DATA

____________________

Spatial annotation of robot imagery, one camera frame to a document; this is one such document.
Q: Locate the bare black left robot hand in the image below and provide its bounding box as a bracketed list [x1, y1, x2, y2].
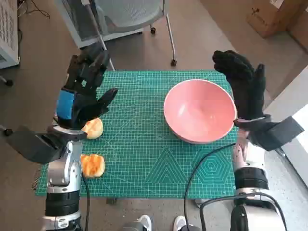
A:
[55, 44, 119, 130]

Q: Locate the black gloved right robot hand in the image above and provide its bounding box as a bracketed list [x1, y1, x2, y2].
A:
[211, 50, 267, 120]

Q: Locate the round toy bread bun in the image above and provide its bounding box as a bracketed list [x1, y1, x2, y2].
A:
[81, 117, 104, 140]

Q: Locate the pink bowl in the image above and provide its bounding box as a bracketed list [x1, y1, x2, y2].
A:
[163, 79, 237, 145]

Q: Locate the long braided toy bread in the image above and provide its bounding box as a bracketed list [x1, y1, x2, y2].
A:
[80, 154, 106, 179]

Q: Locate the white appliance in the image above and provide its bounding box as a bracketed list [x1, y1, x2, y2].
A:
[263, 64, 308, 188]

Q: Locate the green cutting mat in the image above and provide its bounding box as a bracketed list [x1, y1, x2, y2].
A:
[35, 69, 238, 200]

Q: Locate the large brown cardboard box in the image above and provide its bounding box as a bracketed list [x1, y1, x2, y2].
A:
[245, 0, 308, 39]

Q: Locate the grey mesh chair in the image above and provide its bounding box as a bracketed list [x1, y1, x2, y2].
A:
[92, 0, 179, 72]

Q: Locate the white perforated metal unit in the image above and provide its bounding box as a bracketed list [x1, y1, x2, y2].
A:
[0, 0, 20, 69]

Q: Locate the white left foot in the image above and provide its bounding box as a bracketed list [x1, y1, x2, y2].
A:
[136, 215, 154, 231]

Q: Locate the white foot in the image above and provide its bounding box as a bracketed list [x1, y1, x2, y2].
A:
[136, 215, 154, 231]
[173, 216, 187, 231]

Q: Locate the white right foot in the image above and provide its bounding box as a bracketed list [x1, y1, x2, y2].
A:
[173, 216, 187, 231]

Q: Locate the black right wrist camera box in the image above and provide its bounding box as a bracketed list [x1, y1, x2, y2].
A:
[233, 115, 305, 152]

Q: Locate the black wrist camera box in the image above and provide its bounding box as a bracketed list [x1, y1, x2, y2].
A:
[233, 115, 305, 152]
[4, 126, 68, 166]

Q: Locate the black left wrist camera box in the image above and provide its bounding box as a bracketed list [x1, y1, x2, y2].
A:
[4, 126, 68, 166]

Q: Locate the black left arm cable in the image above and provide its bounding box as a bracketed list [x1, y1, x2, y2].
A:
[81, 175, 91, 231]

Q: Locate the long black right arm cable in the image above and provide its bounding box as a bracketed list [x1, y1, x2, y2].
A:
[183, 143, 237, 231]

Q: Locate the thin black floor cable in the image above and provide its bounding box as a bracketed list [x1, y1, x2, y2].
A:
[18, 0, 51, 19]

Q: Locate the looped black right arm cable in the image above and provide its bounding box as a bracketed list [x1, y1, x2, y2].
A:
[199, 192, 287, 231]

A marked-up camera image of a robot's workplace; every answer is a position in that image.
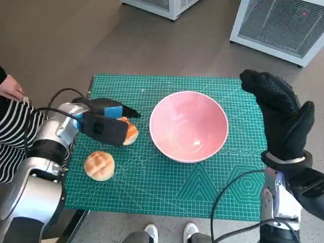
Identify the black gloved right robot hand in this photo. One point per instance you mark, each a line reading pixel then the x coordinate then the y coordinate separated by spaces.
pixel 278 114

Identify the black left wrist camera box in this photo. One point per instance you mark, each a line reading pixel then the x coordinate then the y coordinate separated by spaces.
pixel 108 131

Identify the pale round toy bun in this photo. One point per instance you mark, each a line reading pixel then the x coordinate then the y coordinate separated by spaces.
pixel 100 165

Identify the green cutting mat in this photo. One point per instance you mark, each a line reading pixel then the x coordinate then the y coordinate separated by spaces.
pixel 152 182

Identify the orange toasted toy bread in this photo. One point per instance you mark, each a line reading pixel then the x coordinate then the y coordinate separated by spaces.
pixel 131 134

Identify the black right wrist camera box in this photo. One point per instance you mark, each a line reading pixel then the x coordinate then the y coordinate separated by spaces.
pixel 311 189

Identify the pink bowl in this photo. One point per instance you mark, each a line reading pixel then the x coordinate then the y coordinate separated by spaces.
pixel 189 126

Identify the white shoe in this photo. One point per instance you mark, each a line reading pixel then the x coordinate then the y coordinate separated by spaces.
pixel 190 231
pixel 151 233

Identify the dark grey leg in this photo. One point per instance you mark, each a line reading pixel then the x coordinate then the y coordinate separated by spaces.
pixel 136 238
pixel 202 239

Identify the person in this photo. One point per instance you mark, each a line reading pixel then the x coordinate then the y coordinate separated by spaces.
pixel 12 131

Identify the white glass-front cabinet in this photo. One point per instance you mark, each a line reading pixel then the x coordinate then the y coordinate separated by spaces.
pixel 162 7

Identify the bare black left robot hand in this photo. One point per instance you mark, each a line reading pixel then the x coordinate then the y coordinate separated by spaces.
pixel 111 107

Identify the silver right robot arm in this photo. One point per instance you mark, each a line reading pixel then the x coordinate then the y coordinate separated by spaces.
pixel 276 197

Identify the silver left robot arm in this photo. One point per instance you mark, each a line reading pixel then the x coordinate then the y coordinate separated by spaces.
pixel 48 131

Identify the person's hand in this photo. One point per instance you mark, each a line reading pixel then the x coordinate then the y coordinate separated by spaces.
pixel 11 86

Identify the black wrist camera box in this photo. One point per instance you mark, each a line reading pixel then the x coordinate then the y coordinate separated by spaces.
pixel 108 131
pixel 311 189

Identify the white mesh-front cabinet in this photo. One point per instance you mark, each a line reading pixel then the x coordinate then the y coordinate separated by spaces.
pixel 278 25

____________________

WORK TO COMPLETE
Please repeat the data verbatim and leave the pictures out of your copy.

EXPECTED ANSWER
Spatial annotation of robot imagery, one camera frame to a document; this is one such document.
Q: Locate the bare black left robot hand in the image below and provide its bounding box as a bracketed list [x1, y1, x2, y2].
A:
[55, 44, 119, 130]

Q: Locate the black gloved right robot hand in the image above and provide its bounding box as a bracketed list [x1, y1, x2, y2].
A:
[211, 50, 267, 120]

Q: Locate the round toy bread bun in the image above and provide its bounding box as a bracketed list [x1, y1, x2, y2].
A:
[81, 117, 104, 140]

Q: Locate the pink bowl in the image above and provide its bounding box as a bracketed list [x1, y1, x2, y2].
A:
[163, 79, 237, 145]

Q: Locate the long braided toy bread in the image above and provide its bounding box as a bracketed list [x1, y1, x2, y2].
A:
[80, 154, 106, 179]

Q: Locate the white appliance in the image above and provide its bounding box as a bracketed list [x1, y1, x2, y2].
A:
[263, 64, 308, 188]

Q: Locate the green cutting mat in the image above and provide its bounding box as a bracketed list [x1, y1, x2, y2].
A:
[35, 69, 238, 200]

Q: Locate the large brown cardboard box in the image above and provide its bounding box as a bracketed list [x1, y1, x2, y2].
A:
[245, 0, 308, 39]

Q: Locate the grey mesh chair in the image above and provide its bounding box as a bracketed list [x1, y1, x2, y2].
A:
[92, 0, 179, 72]

Q: Locate the white perforated metal unit in the image above and provide its bounding box as a bracketed list [x1, y1, x2, y2].
A:
[0, 0, 20, 69]

Q: Locate the white left foot in the image above and provide its bounding box as a bracketed list [x1, y1, x2, y2].
A:
[136, 215, 154, 231]

Q: Locate the white foot in the image above and provide its bounding box as a bracketed list [x1, y1, x2, y2].
A:
[136, 215, 154, 231]
[173, 216, 187, 231]

Q: Locate the white right foot in the image above and provide its bounding box as a bracketed list [x1, y1, x2, y2].
A:
[173, 216, 187, 231]

Q: Locate the black right wrist camera box in the image above and provide its bounding box as a bracketed list [x1, y1, x2, y2].
A:
[233, 115, 305, 152]

Q: Locate the black wrist camera box in the image above and provide its bounding box as a bracketed list [x1, y1, x2, y2].
A:
[233, 115, 305, 152]
[4, 126, 68, 166]

Q: Locate the black left wrist camera box in the image above and provide its bounding box as a bracketed list [x1, y1, x2, y2].
A:
[4, 126, 68, 166]

Q: Locate the black left arm cable in the image above and provide its bounding box as a bracketed list [x1, y1, x2, y2].
A:
[81, 175, 91, 231]

Q: Locate the long black right arm cable in the image above and provide its bounding box as a bracketed list [x1, y1, x2, y2].
A:
[183, 143, 237, 231]

Q: Locate the thin black floor cable in the image above and provide its bounding box as a bracketed list [x1, y1, x2, y2].
A:
[18, 0, 51, 19]

Q: Locate the looped black right arm cable in the image above and provide its bounding box as a bracketed list [x1, y1, x2, y2].
A:
[199, 192, 287, 231]

A marked-up camera image of a robot's workplace; every answer is a position in that image.
Identify the black gloved right robot hand in this photo. One point per instance you mark, each a line reading pixel then the x coordinate then the y coordinate separated by spaces.
pixel 278 114

Identify the black left wrist camera box in this photo. One point per instance you mark, each a line reading pixel then the x coordinate then the y coordinate separated by spaces.
pixel 108 131

Identify the pale round toy bun in this photo. One point per instance you mark, each a line reading pixel then the x coordinate then the y coordinate separated by spaces.
pixel 100 165

Identify the green cutting mat in this photo. One point per instance you mark, each a line reading pixel then the x coordinate then the y coordinate separated by spaces.
pixel 152 182

Identify the orange toasted toy bread in this photo. One point per instance you mark, each a line reading pixel then the x coordinate then the y coordinate separated by spaces.
pixel 131 134

Identify the black right wrist camera box in this photo. One point per instance you mark, each a line reading pixel then the x coordinate then the y coordinate separated by spaces.
pixel 311 189

Identify the pink bowl in this photo. One point per instance you mark, each a line reading pixel then the x coordinate then the y coordinate separated by spaces.
pixel 189 126

Identify the white shoe in this photo. One point per instance you mark, each a line reading pixel then the x coordinate then the y coordinate separated by spaces.
pixel 190 231
pixel 151 233

Identify the dark grey leg in this photo. One point per instance you mark, each a line reading pixel then the x coordinate then the y coordinate separated by spaces.
pixel 136 238
pixel 202 239

Identify the person in this photo. One point per instance you mark, each a line reading pixel then the x coordinate then the y coordinate separated by spaces.
pixel 12 131

Identify the white glass-front cabinet in this photo. One point per instance you mark, each a line reading pixel then the x coordinate then the y coordinate separated by spaces.
pixel 162 7

Identify the bare black left robot hand in this photo. One point per instance you mark, each a line reading pixel then the x coordinate then the y coordinate separated by spaces.
pixel 111 107

Identify the silver right robot arm in this photo. One point per instance you mark, each a line reading pixel then the x coordinate then the y coordinate separated by spaces.
pixel 276 197

Identify the silver left robot arm in this photo. One point per instance you mark, each a line reading pixel then the x coordinate then the y coordinate separated by spaces.
pixel 48 131

Identify the person's hand in this photo. One point per instance you mark, each a line reading pixel then the x coordinate then the y coordinate separated by spaces.
pixel 11 86

Identify the black wrist camera box in this photo. One point per instance you mark, each a line reading pixel then the x coordinate then the y coordinate separated by spaces.
pixel 108 131
pixel 311 189

Identify the white mesh-front cabinet in this photo. One point per instance you mark, each a line reading pixel then the x coordinate then the y coordinate separated by spaces.
pixel 278 25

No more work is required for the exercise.